Nine thousand (9000) babies are seen in emergency rooms every year in this country because they are injured in car seat-injuries outside the car, according to a new study published today in Pediatrics.
That’s right: infants are being taken to ERs for injuries they’ve sustained in car seats – but not in a car.
The study was conducted by the Cincinnati Children’s Hospital Medical Center, using national emergency room records of babies under 1 year in age spanning the time period 2003-2007.
The good news is that fatalities were low in the statistics. Most of these ER visits did not result in the infant’s death.
However, injuries to the baby’s head or to the baby’s neck (or both) were very common. Injuries to the head and neck can result in life-altering permanent injury to any child, but particularly an infant under the age of one year.

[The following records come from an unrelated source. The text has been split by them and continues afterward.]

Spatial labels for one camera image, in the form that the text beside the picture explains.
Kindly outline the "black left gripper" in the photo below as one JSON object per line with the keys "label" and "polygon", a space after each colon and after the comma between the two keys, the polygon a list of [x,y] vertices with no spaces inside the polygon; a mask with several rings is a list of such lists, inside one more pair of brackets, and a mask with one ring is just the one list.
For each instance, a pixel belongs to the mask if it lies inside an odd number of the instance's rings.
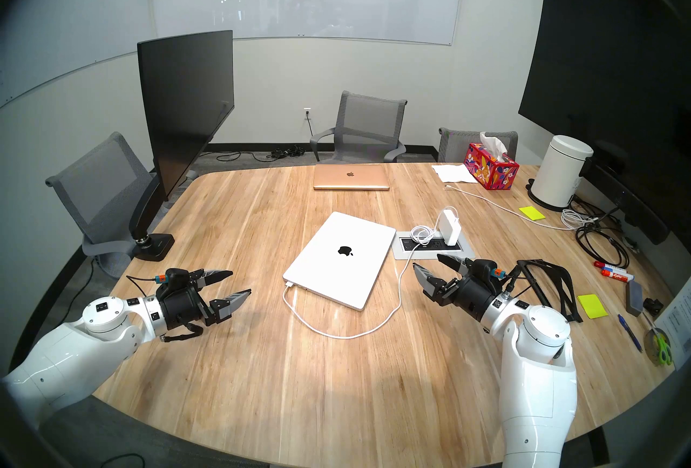
{"label": "black left gripper", "polygon": [[157,301],[163,313],[167,330],[204,320],[206,326],[220,324],[232,317],[252,289],[233,293],[223,299],[212,299],[207,304],[199,295],[200,289],[221,282],[233,275],[231,270],[199,269],[189,272],[181,268],[168,268],[164,276],[157,276]]}

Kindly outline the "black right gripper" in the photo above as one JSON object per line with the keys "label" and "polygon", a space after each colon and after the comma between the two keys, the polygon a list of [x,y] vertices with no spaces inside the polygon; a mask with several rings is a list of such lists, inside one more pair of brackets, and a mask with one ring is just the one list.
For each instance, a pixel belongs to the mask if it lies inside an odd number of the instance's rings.
{"label": "black right gripper", "polygon": [[437,260],[462,277],[446,282],[414,263],[413,270],[423,293],[439,306],[453,304],[475,320],[481,320],[486,309],[503,290],[504,282],[494,275],[498,269],[497,263],[488,259],[471,260],[447,254],[437,254]]}

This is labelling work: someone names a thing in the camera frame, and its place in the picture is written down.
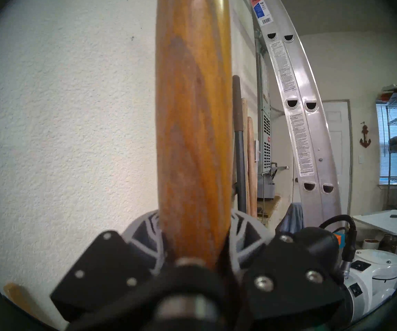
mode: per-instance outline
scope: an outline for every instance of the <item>ladder label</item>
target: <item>ladder label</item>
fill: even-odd
[[[278,72],[280,73],[280,81],[284,92],[294,91],[297,89],[297,83],[293,75],[292,66],[284,47],[283,41],[278,40],[269,45],[275,61],[278,65]]]
[[[267,8],[264,0],[250,0],[252,7],[254,8],[255,15],[257,15],[260,26],[267,25],[273,21],[272,16]]]
[[[312,162],[312,150],[308,140],[308,130],[306,123],[304,123],[303,113],[290,115],[289,119],[295,139],[295,150],[300,176],[314,175],[315,170]]]

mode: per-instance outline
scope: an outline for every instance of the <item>black cable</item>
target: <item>black cable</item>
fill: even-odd
[[[329,218],[328,220],[324,221],[323,223],[321,223],[321,225],[319,226],[319,228],[321,229],[325,229],[326,226],[333,224],[335,222],[348,222],[349,223],[349,228],[353,229],[356,231],[357,227],[355,226],[355,222],[352,219],[351,216],[347,215],[347,214],[340,214],[338,216]]]
[[[341,253],[341,258],[343,259],[343,261],[352,262],[355,257],[355,241],[357,239],[357,227],[352,217],[347,214],[340,214],[324,221],[323,223],[321,223],[319,228],[324,229],[330,224],[342,221],[349,223],[349,230],[347,230],[345,235],[345,245],[343,248],[343,252]]]
[[[332,231],[332,233],[337,233],[340,230],[346,230],[346,227],[345,226],[339,227],[338,229],[335,229],[335,231]]]

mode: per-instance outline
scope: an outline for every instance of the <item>blue towel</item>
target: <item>blue towel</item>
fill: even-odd
[[[291,203],[287,209],[286,216],[275,228],[275,233],[296,233],[304,228],[303,209],[301,203]]]

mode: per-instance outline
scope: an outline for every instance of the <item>textured white wall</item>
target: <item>textured white wall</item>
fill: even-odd
[[[12,0],[0,15],[0,289],[48,298],[98,233],[157,208],[157,0]]]

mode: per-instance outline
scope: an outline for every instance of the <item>wooden pole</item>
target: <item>wooden pole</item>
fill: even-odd
[[[233,165],[228,0],[158,0],[157,174],[171,259],[213,269],[230,226]]]
[[[251,200],[251,216],[257,218],[257,164],[255,163],[254,123],[248,117],[248,178]]]

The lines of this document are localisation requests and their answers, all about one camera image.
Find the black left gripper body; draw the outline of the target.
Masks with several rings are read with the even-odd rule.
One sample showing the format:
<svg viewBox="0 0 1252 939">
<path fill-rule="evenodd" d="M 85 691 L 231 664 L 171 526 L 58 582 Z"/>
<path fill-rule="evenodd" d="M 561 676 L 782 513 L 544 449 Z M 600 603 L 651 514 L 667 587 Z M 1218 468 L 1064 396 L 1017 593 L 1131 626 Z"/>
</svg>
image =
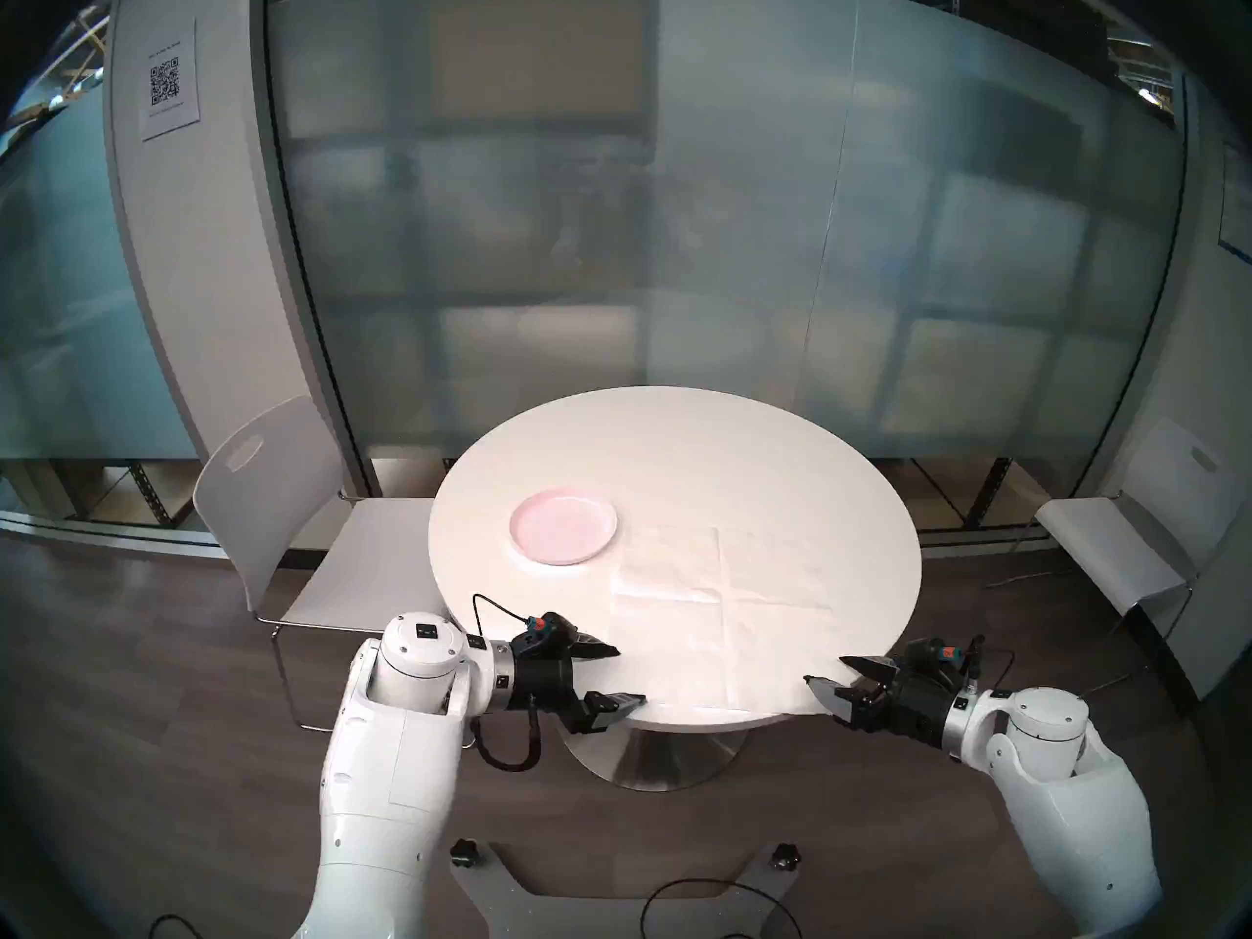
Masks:
<svg viewBox="0 0 1252 939">
<path fill-rule="evenodd" d="M 592 732 L 592 715 L 573 686 L 572 656 L 568 646 L 545 644 L 525 649 L 511 644 L 515 659 L 510 711 L 553 714 L 571 734 Z"/>
</svg>

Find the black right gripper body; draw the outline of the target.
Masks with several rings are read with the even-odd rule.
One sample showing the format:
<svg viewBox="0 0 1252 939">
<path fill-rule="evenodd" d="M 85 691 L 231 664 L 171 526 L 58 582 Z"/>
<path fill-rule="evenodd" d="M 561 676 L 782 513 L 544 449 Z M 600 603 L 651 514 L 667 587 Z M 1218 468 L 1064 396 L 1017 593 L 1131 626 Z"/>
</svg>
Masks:
<svg viewBox="0 0 1252 939">
<path fill-rule="evenodd" d="M 853 729 L 910 737 L 942 749 L 944 729 L 954 704 L 954 689 L 911 669 L 878 665 L 861 669 Z"/>
</svg>

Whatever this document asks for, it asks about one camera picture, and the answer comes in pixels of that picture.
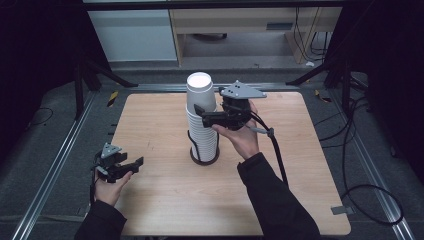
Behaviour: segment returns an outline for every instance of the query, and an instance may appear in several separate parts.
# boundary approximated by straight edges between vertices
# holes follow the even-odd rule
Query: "metal bracket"
[[[109,143],[105,143],[103,150],[102,150],[101,158],[103,158],[103,159],[107,158],[107,157],[112,156],[113,154],[115,154],[115,153],[117,153],[121,150],[122,150],[121,147],[114,146],[114,145],[109,144]]]
[[[352,207],[345,207],[345,206],[338,206],[338,207],[332,207],[331,211],[333,212],[333,215],[339,215],[346,213],[346,215],[355,214],[355,210]]]
[[[266,98],[266,93],[249,87],[239,80],[222,90],[221,95],[232,99]]]

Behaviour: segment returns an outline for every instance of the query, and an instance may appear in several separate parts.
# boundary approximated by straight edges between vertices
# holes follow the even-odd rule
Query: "wooden table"
[[[301,94],[268,93],[253,100],[259,116],[275,129],[290,189],[323,235],[346,235],[341,206]],[[112,144],[128,152],[128,162],[144,156],[140,172],[122,191],[116,207],[128,221],[124,235],[262,235],[236,166],[242,158],[224,137],[218,161],[209,166],[190,158],[185,93],[133,94],[122,112]],[[271,141],[259,135],[261,151],[280,176]]]

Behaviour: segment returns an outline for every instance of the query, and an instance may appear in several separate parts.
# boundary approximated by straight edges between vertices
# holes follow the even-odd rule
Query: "stack of white cups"
[[[194,110],[194,104],[206,112],[216,111],[213,82],[209,74],[196,72],[187,78],[187,119],[191,144],[191,156],[201,165],[211,164],[218,158],[218,136],[211,128],[203,127],[202,118]]]

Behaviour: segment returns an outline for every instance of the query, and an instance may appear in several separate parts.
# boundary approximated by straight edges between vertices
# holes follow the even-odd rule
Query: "black backdrop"
[[[424,3],[375,0],[368,6],[342,10],[327,56],[344,51],[352,70],[368,75],[366,95],[377,119],[396,155],[424,183]],[[338,48],[358,21],[348,49]],[[340,69],[331,71],[326,82],[339,81]]]
[[[48,0],[0,0],[0,4],[1,165],[43,95],[73,81],[76,51],[64,41],[62,26],[75,36],[74,46],[110,68],[86,12],[58,10],[52,7],[55,1]]]

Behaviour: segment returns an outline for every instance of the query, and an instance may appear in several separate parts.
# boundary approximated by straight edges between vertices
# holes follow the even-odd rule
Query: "black jacket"
[[[315,221],[287,186],[275,175],[262,153],[237,166],[266,240],[321,239]],[[97,201],[75,239],[119,239],[126,219],[106,203]]]

The babies fall from car seats placed on tables, etc.
Usually, these accidents occur when babies are cradled in a car seat and the car seat is then placed somewhere – on a table, for example, or in a shopping cart. The car seats topple over, and within them, the trapped infant falls and sustains injury.
Or, the tiny infant is conveniently kept within the car seat, but not securely strapped in place. The baby squirms and slips out of the seat entirely, falling to the surface below (table, counter, floor).
Lesson to be learned: don’t trust the car seat to keep your baby safe.